What is needed:
Every line from the one containing "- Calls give" down to the last line of the listing below should be restated exactly, and nothing else.

Data provided:
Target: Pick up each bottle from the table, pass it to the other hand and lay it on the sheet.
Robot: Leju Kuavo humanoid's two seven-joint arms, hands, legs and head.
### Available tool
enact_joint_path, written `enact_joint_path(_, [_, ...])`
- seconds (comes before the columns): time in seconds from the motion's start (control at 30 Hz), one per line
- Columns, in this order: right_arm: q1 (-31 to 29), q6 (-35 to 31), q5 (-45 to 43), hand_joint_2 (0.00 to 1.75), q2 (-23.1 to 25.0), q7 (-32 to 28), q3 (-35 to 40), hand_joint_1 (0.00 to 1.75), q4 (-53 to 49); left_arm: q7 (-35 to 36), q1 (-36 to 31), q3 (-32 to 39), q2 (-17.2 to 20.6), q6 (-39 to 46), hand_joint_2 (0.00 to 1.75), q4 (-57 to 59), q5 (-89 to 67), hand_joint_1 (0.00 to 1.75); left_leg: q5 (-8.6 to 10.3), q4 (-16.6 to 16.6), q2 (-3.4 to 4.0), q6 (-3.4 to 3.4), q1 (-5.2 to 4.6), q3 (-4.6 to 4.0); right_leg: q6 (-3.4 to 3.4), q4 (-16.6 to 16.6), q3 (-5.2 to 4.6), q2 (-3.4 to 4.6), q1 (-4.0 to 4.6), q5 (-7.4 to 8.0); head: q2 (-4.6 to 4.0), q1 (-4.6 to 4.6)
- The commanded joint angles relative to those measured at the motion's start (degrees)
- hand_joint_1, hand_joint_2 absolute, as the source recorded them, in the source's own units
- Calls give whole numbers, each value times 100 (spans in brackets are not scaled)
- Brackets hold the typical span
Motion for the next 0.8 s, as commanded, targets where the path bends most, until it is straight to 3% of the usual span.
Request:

Exercise result:
- Calls give whole numbers, each value times 100 (spans in brackets are not scaled)
- Brackets hold the typical span
Motion for the next 0.8 s, as commanded, targets where the path bends most, until it is straight to 3% of the usual span.
Request:

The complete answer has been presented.